◆ **EXERCISE**
Look through the data below and extract, unchanged, the lines from the one that contains "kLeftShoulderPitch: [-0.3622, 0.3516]" to the one that contains "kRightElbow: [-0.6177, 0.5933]", both included.

━━ SOURCE MATERIAL

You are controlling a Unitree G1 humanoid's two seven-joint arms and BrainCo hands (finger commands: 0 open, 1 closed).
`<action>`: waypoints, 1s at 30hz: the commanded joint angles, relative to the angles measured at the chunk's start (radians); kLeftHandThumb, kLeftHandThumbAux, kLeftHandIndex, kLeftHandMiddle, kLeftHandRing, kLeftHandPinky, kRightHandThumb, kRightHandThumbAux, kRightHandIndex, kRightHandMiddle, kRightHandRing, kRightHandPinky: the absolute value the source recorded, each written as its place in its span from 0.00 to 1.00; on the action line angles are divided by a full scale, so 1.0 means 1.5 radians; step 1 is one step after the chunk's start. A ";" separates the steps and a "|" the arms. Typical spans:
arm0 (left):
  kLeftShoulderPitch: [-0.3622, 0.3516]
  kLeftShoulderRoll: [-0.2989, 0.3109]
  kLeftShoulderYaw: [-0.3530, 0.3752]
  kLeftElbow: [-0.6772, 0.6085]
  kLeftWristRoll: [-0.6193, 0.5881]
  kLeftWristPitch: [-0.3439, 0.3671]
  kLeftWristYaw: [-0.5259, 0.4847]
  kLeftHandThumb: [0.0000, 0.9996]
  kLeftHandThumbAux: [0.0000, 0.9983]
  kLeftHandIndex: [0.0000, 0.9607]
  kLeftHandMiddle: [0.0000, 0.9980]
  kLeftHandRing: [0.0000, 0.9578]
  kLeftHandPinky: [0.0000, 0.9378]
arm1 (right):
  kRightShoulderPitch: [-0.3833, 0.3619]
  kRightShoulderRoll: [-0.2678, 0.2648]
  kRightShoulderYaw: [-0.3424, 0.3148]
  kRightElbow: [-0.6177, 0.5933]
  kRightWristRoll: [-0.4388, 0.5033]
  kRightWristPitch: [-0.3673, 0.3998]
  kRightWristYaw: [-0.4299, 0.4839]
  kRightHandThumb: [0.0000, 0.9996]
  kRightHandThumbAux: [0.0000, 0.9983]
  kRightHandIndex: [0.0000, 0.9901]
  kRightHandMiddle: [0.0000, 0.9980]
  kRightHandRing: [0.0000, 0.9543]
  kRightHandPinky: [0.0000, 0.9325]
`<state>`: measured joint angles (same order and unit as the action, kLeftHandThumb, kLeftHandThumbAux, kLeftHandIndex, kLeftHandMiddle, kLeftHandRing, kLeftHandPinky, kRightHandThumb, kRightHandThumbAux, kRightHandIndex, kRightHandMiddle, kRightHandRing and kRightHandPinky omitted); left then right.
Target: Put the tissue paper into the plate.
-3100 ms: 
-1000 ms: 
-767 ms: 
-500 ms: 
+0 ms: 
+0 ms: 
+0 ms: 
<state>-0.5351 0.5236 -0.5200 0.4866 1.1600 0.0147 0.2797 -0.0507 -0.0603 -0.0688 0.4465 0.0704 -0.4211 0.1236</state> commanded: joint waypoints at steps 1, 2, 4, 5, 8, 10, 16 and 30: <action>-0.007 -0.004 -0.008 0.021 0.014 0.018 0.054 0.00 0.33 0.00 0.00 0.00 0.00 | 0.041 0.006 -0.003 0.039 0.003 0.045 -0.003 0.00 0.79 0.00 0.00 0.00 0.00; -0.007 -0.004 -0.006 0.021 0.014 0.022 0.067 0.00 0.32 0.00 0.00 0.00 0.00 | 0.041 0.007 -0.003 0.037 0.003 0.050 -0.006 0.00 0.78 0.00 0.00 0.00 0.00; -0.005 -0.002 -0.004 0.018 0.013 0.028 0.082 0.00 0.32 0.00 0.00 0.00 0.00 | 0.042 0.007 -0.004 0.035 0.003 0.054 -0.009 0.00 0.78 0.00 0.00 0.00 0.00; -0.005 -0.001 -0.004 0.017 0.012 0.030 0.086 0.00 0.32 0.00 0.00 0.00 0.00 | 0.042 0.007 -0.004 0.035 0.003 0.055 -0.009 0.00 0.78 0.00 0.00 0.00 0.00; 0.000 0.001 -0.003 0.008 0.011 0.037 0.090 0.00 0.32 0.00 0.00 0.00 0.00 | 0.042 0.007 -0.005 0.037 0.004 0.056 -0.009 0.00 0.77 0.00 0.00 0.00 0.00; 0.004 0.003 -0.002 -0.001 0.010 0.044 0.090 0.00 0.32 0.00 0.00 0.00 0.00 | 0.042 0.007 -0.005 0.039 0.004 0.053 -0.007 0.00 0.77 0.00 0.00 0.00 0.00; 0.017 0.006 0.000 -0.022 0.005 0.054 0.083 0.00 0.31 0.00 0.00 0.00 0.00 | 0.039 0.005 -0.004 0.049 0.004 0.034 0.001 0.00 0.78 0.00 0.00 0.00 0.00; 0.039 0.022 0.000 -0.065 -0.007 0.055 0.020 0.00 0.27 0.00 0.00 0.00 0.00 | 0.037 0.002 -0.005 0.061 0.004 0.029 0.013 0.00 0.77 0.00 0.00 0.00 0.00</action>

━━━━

◆ **ANSWER FOR THE TASK**
  kLeftShoulderPitch: [-0.3622, 0.3516]
  kLeftShoulderRoll: [-0.2989, 0.3109]
  kLeftShoulderYaw: [-0.3530, 0.3752]
  kLeftElbow: [-0.6772, 0.6085]
  kLeftWristRoll: [-0.6193, 0.5881]
  kLeftWristPitch: [-0.3439, 0.3671]
  kLeftWristYaw: [-0.5259, 0.4847]
  kLeftHandThumb: [0.0000, 0.9996]
  kLeftHandThumbAux: [0.0000, 0.9983]
  kLeftHandIndex: [0.0000, 0.9607]
  kLeftHandMiddle: [0.0000, 0.9980]
  kLeftHandRing: [0.0000, 0.9578]
  kLeftHandPinky: [0.0000, 0.9378]
arm1 (right):
  kRightShoulderPitch: [-0.3833, 0.3619]
  kRightShoulderRoll: [-0.2678, 0.2648]
  kRightShoulderYaw: [-0.3424, 0.3148]
  kRightElbow: [-0.6177, 0.5933]

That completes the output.